Home: Perl Programming Help: Intermediate:
Sentence identification and separation



ardibehest
New User

Jul 6, 2014, 6:20 PM


Views: 4001
Sentence identification and separation

I am revisiting the problem of sentence splitting. I have a Perl Script which splits a para into sentences, but acronyms and short forms create an issue
/code
#!/usr/bin/perl

use feature qw/say/;
use strict;
use warnings;

my $s;
my @arr;

while(<>) {
chomp $_;
$s .= $_ . " ";
}
@arr = $s =~ m/[A-Z].+?[;](?=[^.;][A-Z]|\s*$)/g;
foreach (@arr) {
say;
}
/code
I have identified a list of abbreviations from a large corpus (not necessarily exhaustive) which are given below and which I would like to integrate in the
script but since I am still learning Perl, I have not been able to integrate them. I am giving below the list of such cases. The list is not complete and can be added to.
/code
Abbr["Co."];
Abbr["Corp."];
Abbr["vs."];
Abbr["e.g."];
Abbr["etc."];
Abbr["ex."];
Abbr["cf."];
Abbr["eg."];
Abbr["Jan."];
Abbr["Feb."];
Abbr["Mar."];
Abbr["Apr."];
Abbr["Jun."];
Abbr["Jul."];
Abbr["Aug."];
Abbr["Sep."];
Abbr["Sept."];
Abbr["Oct."];
Abbr["Nov."];
Abbr["Dec."];
Abbr["jan."];
Abbr["feb."];
Abbr["mar."];
Abbr["apr."];
Abbr["jun."];
Abbr["jul."];
Abbr["aug."];
Abbr["sep."];
Abbr["sept."];
Abbr["oct."];
Abbr["nov."];
Abbr["dec."];
Abbr["ed."];
Abbr["eds."];
Abbr["repr."];
Abbr["trans."];
Abbr["vol."];
Abbr["vols."];
Abbr["rev."];
Abbr["est."];
Abbr["b."];
Abbr["m."];
Abbr["bur."];
Abbr["d."];
Abbr["r."];
Abbr["M."];
Abbr["Dept."];
Abbr["Mr."];
Abbr["Jr."];
Abbr["Ms."];
Abbr["Mrs."];
Abbr["Dr."];
/code
How do I integrate these and ensure that when the script encounters the above exceptions, it does not treat the full-stop as a sentence delimiter as in in the examples below?
/code
Mr. Smith said today is Jun. 15th.
Jones Inc. filed for bankruptcy.
/code
A couple of examples for such integration would suffice and I will integrate the rest.
Many thanks


Code



      
    


BillKSmith
Veteran

Jul 6, 2014, 8:58 PM


Views: 3998
Re: [ardibehest] Sentence identification and separation

You can ignore any abbreviation that ends in a period and does not contain any other periods (the only exception in your list is 'e.g.') with a three step process.

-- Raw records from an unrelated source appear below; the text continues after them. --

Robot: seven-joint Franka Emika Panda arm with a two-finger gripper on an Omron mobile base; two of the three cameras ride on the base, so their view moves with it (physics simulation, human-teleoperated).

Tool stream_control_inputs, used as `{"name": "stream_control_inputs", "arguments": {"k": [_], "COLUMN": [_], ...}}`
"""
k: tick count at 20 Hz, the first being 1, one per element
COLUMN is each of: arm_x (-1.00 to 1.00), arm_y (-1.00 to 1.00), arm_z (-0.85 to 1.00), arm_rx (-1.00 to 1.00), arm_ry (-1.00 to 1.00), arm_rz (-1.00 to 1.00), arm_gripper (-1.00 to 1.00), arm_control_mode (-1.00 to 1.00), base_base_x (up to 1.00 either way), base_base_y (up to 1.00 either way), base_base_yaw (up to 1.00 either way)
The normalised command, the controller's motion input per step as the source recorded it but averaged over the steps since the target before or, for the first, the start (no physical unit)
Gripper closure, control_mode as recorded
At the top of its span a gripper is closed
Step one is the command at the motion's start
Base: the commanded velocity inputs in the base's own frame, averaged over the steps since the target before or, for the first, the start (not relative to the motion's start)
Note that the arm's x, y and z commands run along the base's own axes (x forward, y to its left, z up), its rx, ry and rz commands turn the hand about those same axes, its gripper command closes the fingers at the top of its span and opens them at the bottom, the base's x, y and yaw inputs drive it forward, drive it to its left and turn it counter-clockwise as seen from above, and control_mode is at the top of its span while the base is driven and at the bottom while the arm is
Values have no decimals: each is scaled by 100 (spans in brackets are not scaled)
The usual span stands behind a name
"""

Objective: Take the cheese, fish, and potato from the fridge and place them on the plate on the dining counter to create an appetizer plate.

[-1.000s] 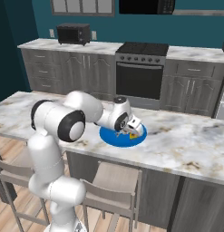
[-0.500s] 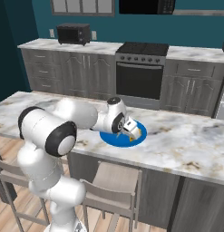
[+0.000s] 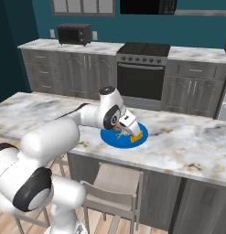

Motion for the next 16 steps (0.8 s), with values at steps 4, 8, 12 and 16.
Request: {"name": "stream_control_inputs", "arguments": {"k": [4,8,12,16], "arm_x": [-64,-65,-91,-100], "arm_y": [30,43,52,54], "arm_z": [89,81,45,8], "arm_rx": [0,0,0,0], "arm_ry": [0,0,-2,-18], "arm_rz": [0,3,4,6], "arm_gripper": [-100,-100,-100,-100], "arm_control_mode": [-100,-100,-100,-100], "base_base_x": [0,0,0,0], "base_base_y": [0,0,0,0], "base_base_yaw": [0,0,0,0]}}
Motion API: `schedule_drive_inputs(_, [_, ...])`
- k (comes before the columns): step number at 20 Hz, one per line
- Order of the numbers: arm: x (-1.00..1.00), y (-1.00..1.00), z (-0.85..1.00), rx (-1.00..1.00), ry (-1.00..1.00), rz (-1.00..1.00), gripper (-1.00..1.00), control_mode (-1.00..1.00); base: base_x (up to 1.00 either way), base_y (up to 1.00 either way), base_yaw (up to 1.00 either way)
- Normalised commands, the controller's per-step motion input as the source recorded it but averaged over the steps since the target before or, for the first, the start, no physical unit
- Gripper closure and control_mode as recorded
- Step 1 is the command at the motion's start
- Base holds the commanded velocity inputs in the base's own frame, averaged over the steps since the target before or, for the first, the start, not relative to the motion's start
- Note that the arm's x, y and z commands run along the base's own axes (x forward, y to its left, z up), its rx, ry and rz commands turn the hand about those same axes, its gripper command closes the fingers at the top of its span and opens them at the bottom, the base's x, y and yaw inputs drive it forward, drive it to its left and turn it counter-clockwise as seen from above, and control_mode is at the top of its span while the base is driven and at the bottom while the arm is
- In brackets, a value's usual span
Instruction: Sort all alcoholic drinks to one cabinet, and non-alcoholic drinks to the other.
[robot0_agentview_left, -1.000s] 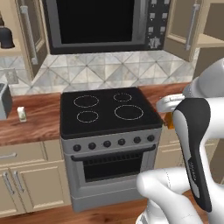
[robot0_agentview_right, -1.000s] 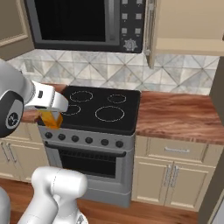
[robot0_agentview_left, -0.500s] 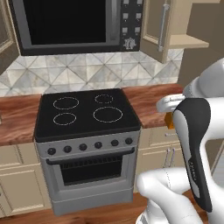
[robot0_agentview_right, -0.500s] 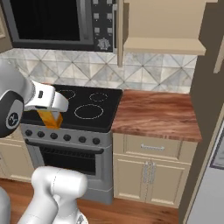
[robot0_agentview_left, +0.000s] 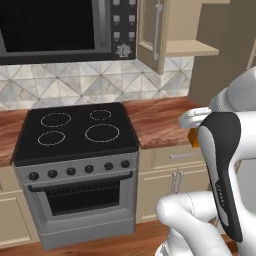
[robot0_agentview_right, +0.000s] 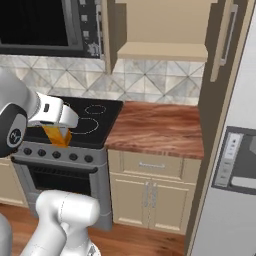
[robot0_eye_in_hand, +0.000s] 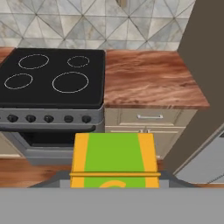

1) Change the period at the end of every abbreviations to constant arbitrary string. ( I used '#$%^')

2) Convert the result as before.

3) Replace every instance of the arbitrary string with a period.

The regex in your code does not match your example. My replacement is intended for this example. It is not a full solution.

My list of abbreviations is clearly incomplete. Again it is intended only for this example.


Code
use feature qw/say/; 
use strict;
use warnings;
my $s;
my @arr;

while (<DATA>) {
chomp $_;
$s .= $_;
}

my $TERMINATOR = '#$%^';
my $ABBREVIATIONS = qr/Co|Corp|vs|etc|Mr|Inc|Jun/;
$s =~ s/($ABBREVIATIONS)\./$1$TERMINATOR/g;
@arr = $s =~ m/([A-Z].+?[;.])/g;
foreach my $sentence (@arr) {
$sentence =~ s/\Q$TERMINATOR\E/./g;
print $sentence, "\n";
}
__DATA__
Mr. Smith said today is Jun. 15th.
Jones Inc. filed for bankruptcy.

Good Luck,
Bill


ardibehest
New User

Jul 7, 2014, 2:40 AM


Views: 3992
Re: [BillKSmith] Sentence identification and separation

Many thanks. I tested the script out on the data file. I had called the perl script sen2.pl. I added the usual header. I got the following dump:

Code
Name "main::DATA" used only once: possible typo at sen2.pl line 8. 
readline() on unopened filehandle DATA at sen2.pl line 8.
Use of uninitialized value $s in substitution (s///) at sen2.pl line 15.
Use of uninitialized value $s in pattern match (m//) at sen2.pl line 16.

I am enclosing the perl script:

Code
#!/usr/bin/perl  
use feature qw/say/;
use strict;
use warnings;
my $s;
my @arr;

while (<DATA>) {
chomp $_;
$s .= $_;
}

my $TERMINATOR = '#$%^';
my $ABBREVIATIONS = qr/Co|Corp|vs|etc|Mr|Inc|Jun/;
$s =~ s/($ABBREVIATIONS)\./$1$TERMINATOR/g;
@arr = $s =~ m/([A-Z].+?[;.])/g;
foreach my $sentence (@arr) {
$sentence =~ s/\Q$TERMINATOR\E/./g;
print $sentence, "\n";
}

I understood the logic but I am a newbie in Perl and cannot understand what possibly went wrong. Did I goof up somewhere ?
I forgot to mention that I work in a Windows environment.
Mnay thanks for all your help.


Zhris
Enthusiast

Jul 7, 2014, 2:44 AM


Views: 3990
Re: [ardibehest] Sentence identification and separation

Hi,

Bill provided a standalone script the uses an end of file DATA section. You'll want to revert back to using the diamond op instead of the DATA handle:


Code
while (<DATA>) { 
while (<>) {


Chris


BillKSmith
Veteran

Jul 7, 2014, 4:41 AM


Views: 3984
Re: [ardibehest] Sentence identification and separation

Chris correctly explained your error messages, but the resulting script is unlikely to do what you want. I provided a complete working EXAMPLE that correctly processes the sample of data you provided. In the text of my original post, I indicated the areas that you had to generalize. Ask for more help if you need it, but do not expect this forum to provide production code.
Good Luck,
Bill